Task directions >>
An exact retyping of all lines below is the answer; pictures do not belong in it.

*** Task input Section Begins ***

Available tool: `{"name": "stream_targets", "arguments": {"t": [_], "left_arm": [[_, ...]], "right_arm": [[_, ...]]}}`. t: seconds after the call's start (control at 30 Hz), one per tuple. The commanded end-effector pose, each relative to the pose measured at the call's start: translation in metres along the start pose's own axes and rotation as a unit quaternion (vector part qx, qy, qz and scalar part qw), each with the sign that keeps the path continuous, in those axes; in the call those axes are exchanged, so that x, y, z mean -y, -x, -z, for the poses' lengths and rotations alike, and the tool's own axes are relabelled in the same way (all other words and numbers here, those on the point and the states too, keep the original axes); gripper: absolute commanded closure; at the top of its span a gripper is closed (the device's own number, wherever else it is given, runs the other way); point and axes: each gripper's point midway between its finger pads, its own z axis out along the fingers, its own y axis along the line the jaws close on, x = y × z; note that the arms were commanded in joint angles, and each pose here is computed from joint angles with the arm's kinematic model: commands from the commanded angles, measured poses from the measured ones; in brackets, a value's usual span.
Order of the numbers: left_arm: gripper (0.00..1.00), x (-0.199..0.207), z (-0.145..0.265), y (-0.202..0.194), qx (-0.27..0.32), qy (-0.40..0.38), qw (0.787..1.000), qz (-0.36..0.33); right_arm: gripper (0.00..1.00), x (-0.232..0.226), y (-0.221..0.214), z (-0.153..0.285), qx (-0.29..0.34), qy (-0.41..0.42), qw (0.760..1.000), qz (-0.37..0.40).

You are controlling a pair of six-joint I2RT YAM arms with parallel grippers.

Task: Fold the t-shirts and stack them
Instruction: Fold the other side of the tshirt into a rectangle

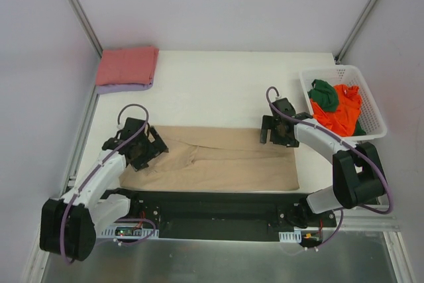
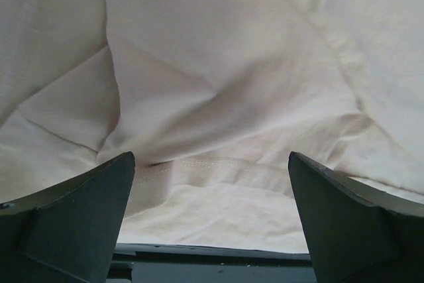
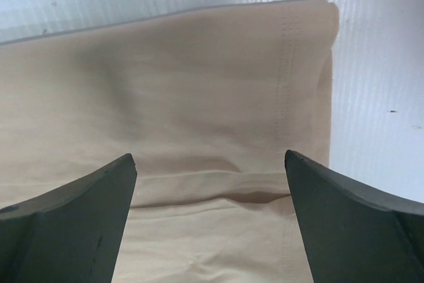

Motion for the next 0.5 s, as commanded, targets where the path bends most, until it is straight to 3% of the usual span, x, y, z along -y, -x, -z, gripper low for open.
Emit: {"name": "stream_targets", "arguments": {"t": [0.0, 0.17, 0.3, 0.47], "left_arm": [[0.01, 0.018, 0.046, 0.037, 0.094, -0.029, 0.995, -0.012], [0.01, 0.051, 0.063, 0.046, 0.086, -0.082, 0.993, -0.023], [0.01, 0.076, 0.033, 0.033, 0.016, -0.11, 0.994, -0.022], [0.01, 0.079, -0.025, 0.025, -0.026, -0.098, 0.995, 0.012]], "right_arm": [[0.04, 0.004, 0.012, 0.011, 0.022, -0.012, 1.0, 0.003], [0.04, -0.02, 0.013, 0.013, 0.023, 0.058, 0.998, 0.01], [0.04, -0.049, 0.011, 0.015, 0.017, 0.13, 0.991, 0.022], [0.04, -0.049, 0.005, 0.01, -0.002, 0.128, 0.992, 0.024]]}}
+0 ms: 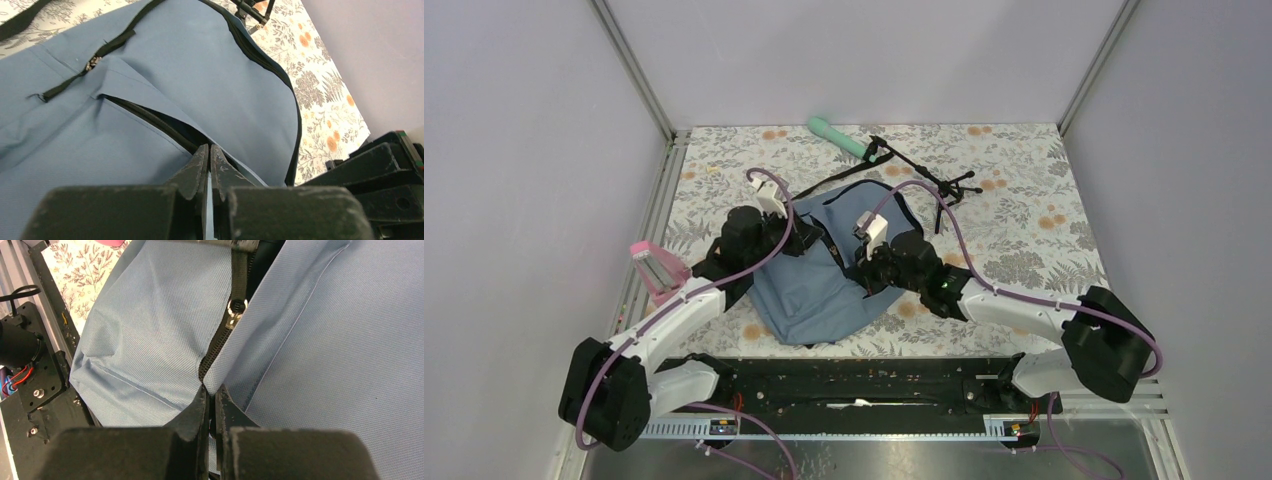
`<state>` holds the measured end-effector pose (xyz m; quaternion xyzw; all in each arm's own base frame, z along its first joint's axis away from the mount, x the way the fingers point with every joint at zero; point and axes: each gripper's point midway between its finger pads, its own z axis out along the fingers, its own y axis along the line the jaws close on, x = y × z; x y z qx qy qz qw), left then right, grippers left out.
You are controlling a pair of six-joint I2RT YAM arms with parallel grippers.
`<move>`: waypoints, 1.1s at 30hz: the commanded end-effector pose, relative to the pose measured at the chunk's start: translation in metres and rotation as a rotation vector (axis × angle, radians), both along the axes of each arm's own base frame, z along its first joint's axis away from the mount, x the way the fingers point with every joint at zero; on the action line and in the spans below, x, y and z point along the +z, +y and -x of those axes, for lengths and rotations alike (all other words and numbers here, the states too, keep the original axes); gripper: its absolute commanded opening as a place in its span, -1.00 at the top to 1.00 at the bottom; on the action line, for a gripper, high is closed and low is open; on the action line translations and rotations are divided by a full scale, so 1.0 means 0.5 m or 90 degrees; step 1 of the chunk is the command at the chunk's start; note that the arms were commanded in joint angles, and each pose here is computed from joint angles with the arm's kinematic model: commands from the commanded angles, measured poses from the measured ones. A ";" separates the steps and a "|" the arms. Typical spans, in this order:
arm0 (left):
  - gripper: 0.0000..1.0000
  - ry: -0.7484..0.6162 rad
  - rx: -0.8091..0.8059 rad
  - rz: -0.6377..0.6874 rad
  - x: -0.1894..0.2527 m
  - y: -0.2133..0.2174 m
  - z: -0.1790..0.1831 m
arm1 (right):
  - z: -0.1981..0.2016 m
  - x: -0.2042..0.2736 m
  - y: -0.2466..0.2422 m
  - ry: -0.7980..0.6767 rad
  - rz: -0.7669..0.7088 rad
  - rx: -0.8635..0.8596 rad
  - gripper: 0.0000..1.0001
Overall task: Pack the student bag
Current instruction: Zip the student bag at the center of the board.
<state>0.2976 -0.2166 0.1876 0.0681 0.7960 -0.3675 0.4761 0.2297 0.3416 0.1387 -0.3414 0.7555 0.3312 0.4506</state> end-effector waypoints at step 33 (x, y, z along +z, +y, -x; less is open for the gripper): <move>1.00 -0.030 0.199 -0.012 -0.003 0.100 -0.237 | 0.085 -0.034 -0.064 0.041 0.056 0.045 1.00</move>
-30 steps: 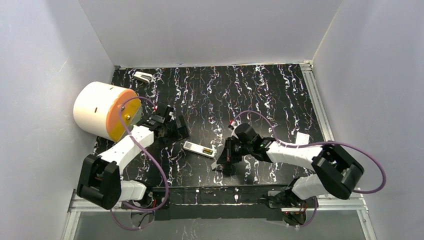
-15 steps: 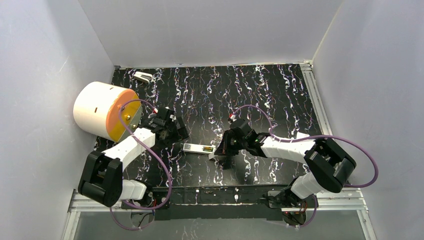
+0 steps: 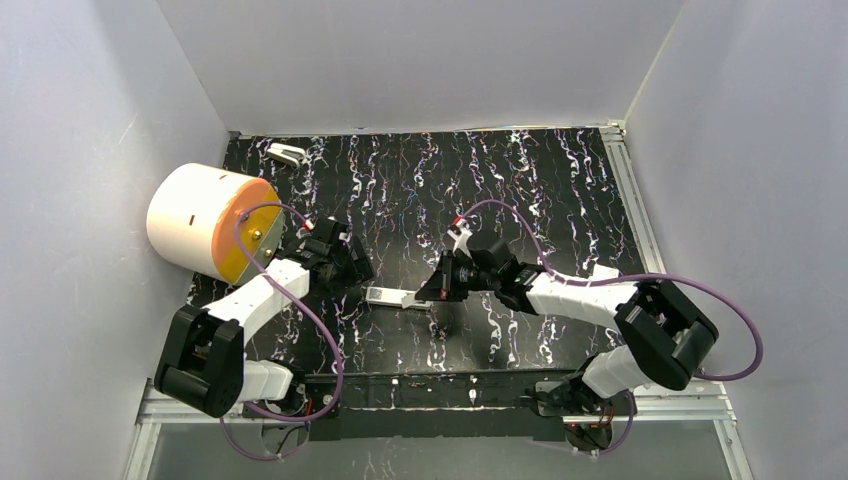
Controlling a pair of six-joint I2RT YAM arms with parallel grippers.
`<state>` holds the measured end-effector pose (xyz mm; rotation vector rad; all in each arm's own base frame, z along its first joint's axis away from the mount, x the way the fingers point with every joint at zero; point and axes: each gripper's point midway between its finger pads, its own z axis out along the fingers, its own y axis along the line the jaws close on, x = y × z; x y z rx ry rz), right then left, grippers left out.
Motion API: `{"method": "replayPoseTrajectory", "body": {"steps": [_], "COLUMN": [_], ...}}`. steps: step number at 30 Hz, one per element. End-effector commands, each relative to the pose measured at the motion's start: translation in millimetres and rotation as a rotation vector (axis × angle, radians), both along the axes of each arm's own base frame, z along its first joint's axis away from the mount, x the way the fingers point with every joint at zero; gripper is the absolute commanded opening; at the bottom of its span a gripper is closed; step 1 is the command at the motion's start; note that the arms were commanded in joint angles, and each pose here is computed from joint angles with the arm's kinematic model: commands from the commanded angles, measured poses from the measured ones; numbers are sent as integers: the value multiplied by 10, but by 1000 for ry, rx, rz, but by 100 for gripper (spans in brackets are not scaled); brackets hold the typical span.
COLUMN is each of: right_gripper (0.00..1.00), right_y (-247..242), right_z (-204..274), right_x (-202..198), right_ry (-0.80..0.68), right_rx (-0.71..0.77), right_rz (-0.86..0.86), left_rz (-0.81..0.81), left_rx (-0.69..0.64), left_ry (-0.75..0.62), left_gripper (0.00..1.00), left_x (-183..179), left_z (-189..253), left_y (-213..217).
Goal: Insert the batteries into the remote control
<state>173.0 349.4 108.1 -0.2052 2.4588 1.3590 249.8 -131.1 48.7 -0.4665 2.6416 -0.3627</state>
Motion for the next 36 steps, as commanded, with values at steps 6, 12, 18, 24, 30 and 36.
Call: {"method": "replayPoseTrajectory", "body": {"steps": [6,12,18,24,30,36], "right_gripper": [1,1,1,1,1,1], "right_y": [54,-7,-51,-44,-30,-86], "right_z": [7,-128,-167,-265,-318,-388], "right_x": [253,288,297,317,324,322], "right_ry": [34,61,76,93,120,128], "right_rx": [129,130,170,165,184,159], "right_rz": [-181,-249,-294,-310,-326,-351], "left_rz": [-28,-37,-40,-57,-73,-81], "left_rx": [-18,-13,-20,-21,-18,-27], "left_ry": [46,68,83,75,77,91], "left_gripper": [55,55,54,52,46,44], "left_x": [-108,-158,-152,-133,-149,-182], "left_z": [-42,-134,-187,-207,-263,-296], "left_y": [-30,-19,-45,-58,-58,-72]}}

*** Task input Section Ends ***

Exercise output >>
Available tool: `{"name": "stream_targets", "arguments": {"t": [_], "left_arm": [[_, ...]], "right_arm": [[_, ...]]}}`. t: seconds after the call's start (control at 30 Hz), one per tuple. The commanded end-effector pose, each relative to the pose measured at the call's start: translation in metres along the start pose's own axes and rotation as a unit quaternion (vector part qx, qy, qz and scalar part qw), each with the sign that keeps the path continuous, in those axes; in the call those axes are exchanged, so that x, y, z mean -y, -x, -z, for the poses' lengths and rotations alike, and the tool's own axes are relabelled in the same way (all other words and numbers here, those on the point and the states too, keep the original axes); gripper: absolute commanded closure; at the top of its span a gripper is closed (the device's own number, wherever else it is given, runs the other way); point and axes: each gripper's point midway between its finger pads, its own z axis out along the fingers, its own y axis along the line the jaws close on, x = y × z; note that the arms were commanded in joint angles, and each pose here is computed from joint angles with the arm's kinematic model: commands from the commanded angles, measured poses from the measured ones; in brackets, a value's usual span.
Order of the numbers: left_arm: gripper (0.00..1.00), x (-0.199..0.207), z (-0.145..0.265), y (-0.202..0.194), qx (-0.27..0.32), qy (-0.40..0.38), qw (0.787..1.000), qz (-0.36..0.33); right_arm: gripper (0.00..1.00), x (-0.232..0.226), y (-0.221..0.214), z (-0.153..0.285), qx (-0.29..0.34), qy (-0.41..0.42), qw (0.760..1.000), qz (-0.37..0.40).

You are controlling a pair of six-joint I2RT YAM arms with parallel grippers.

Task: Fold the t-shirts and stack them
Instruction: Fold the other side of the tshirt into a rectangle


Motion for the next 0.5 s, as commanded, targets where the path bends most, until it is straight to 3% of the usual span, x, y, z along -y, -x, -z, gripper low for open.
Emit: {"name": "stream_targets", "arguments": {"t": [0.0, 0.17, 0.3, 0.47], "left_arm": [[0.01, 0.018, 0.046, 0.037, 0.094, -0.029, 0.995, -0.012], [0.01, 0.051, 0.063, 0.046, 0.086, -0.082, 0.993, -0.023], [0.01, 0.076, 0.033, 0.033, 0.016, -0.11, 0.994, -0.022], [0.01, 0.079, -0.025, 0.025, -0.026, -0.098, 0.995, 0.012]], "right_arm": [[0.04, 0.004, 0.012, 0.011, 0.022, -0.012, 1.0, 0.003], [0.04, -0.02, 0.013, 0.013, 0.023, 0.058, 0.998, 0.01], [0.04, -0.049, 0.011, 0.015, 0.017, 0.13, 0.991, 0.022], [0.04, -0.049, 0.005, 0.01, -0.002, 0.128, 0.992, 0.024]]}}
+0 ms: 
`<state>` holds the measured end-effector pose (xyz m; quaternion xyzw; all in each arm's own base frame, z along its first joint's axis away from the mount, x the way the fingers point with every joint at zero; point and axes: each gripper's point midway between its finger pads, its own z axis out along the fingers, its own y axis along the line the jaws close on, x = y × z; x y z qx qy qz qw), left then right, grippers left out.
You are controlling a pair of six-joint I2RT YAM arms with parallel grippers.
`<move>`: waypoints, 1.1s at 30hz: the commanded end-effector pose, relative to the pose measured at the chunk's start: translation in metres and rotation as a rotation vector (axis × angle, radians), both along the axes of each arm's own base frame, z along its first joint's axis away from the mount, x the way the fingers point with every joint at zero; on the action line and in the spans below, x, y and z point along the +z, +y and -x of those axes, for lengths and rotations alike (all other words and numbers here, the states too, keep the original axes); gripper: its absolute commanded opening as a place in its span, -1.00 at the top to 1.00 at the bottom; on the action line, for a gripper, high is closed and low is open; on the action line translations and rotations are divided by a full scale, so 1.0 means 0.5 m or 90 degrees; step 1 of the chunk is the command at the chunk's start; note that the arms were commanded in joint angles, and each pose here is computed from joint angles with the arm's kinematic model: commands from the commanded angles, measured poses from the measured ones. A ";" separates the steps and a "|" the arms. Typical spans, in this order:
arm0 (left):
  - gripper: 0.0000..1.0000
  - ry: -0.7484..0.6162 rad
  - rx: -0.8091..0.8059 rad
  - rz: -0.6377..0.6874 rad
  - x: -0.1894..0.2527 m
  - y: -0.2133..0.2174 m
  - z: -0.1790..0.1831 m
arm1 (right):
  - z: -0.1981..0.2016 m
  - x: -0.2042..0.2736 m
  - y: -0.2466..0.2422 m
  - ry: -0.7980..0.6767 rad
  - rz: -0.7669..0.7088 rad
  - rx: -0.8635..0.8596 rad
  - gripper: 0.0000..1.0001
Overall task: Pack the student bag
Current instruction: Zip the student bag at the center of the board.
<state>0.2976 -0.2166 0.1876 0.0681 0.7960 -0.3675 0.4761 0.2297 0.3416 0.1387 -0.3414 0.7555 0.3312 0.4506</state> end-effector waypoints at step 33 (x, y, z along +z, +y, -x; less is open for the gripper): <move>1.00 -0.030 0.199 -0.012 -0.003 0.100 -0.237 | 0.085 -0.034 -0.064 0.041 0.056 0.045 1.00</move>
-30 steps: 
-15 steps: 
+0 steps: 
Controlling a pair of six-joint I2RT YAM arms with parallel grippers.
`<state>` holds the measured end-effector pose (xyz mm; rotation vector rad; all in each arm's own base frame, z along its first joint's axis away from the mount, x the way the fingers point with every joint at zero; point and axes: each gripper's point midway between its finger pads, its own z axis out along the fingers, its own y axis along the line the jaws close on, x = y × z; x y z rx ry rz), right then left, grippers left out.
Motion API: `{"method": "replayPoseTrajectory", "body": {"steps": [_], "COLUMN": [_], ...}}`. steps: step number at 30 Hz, one per element. End-effector commands, each relative to the pose measured at the motion's start: translation in millimetres and rotation as a rotation vector (axis × angle, radians), both along the axes of each arm's own base frame, z along its first joint's axis away from the mount, x the way the fingers point with every joint at zero; gripper is the absolute commanded opening; at the bottom of its span a gripper is closed; step 1 is the command at the motion's start; note that the arms were commanded in joint angles, and each pose here is computed from joint angles with the arm's kinematic model: commands from the commanded angles, measured poses from the measured ones; numbers are sent as integers: the value multiplied by 10, but by 1000 for ry, rx, rz, but by 100 for gripper (spans in brackets are not scaled); brackets hold the typical span.
COLUMN is each of: right_gripper (0.00..1.00), right_y (-247..242), right_z (-204..274), right_x (-202..198), right_ry (-0.80..0.68), right_rx (-0.71..0.77), right_rz (-0.86..0.86), left_rz (-0.81..0.81), left_rx (-0.69..0.64), left_ry (-0.75..0.62), left_gripper (0.00..1.00), left_x (-183..179), left_z (-189..253), left_y (-213..217).
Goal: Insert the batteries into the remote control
<state>173.0 349.4 108.1 -0.2052 2.4588 1.3590 249.8 -131.1 48.7 -0.4665 2.6416 -0.3627</state>
Motion for the next 36 steps, as commanded, with values at steps 6, 12, 18, 24, 30 and 36.
Call: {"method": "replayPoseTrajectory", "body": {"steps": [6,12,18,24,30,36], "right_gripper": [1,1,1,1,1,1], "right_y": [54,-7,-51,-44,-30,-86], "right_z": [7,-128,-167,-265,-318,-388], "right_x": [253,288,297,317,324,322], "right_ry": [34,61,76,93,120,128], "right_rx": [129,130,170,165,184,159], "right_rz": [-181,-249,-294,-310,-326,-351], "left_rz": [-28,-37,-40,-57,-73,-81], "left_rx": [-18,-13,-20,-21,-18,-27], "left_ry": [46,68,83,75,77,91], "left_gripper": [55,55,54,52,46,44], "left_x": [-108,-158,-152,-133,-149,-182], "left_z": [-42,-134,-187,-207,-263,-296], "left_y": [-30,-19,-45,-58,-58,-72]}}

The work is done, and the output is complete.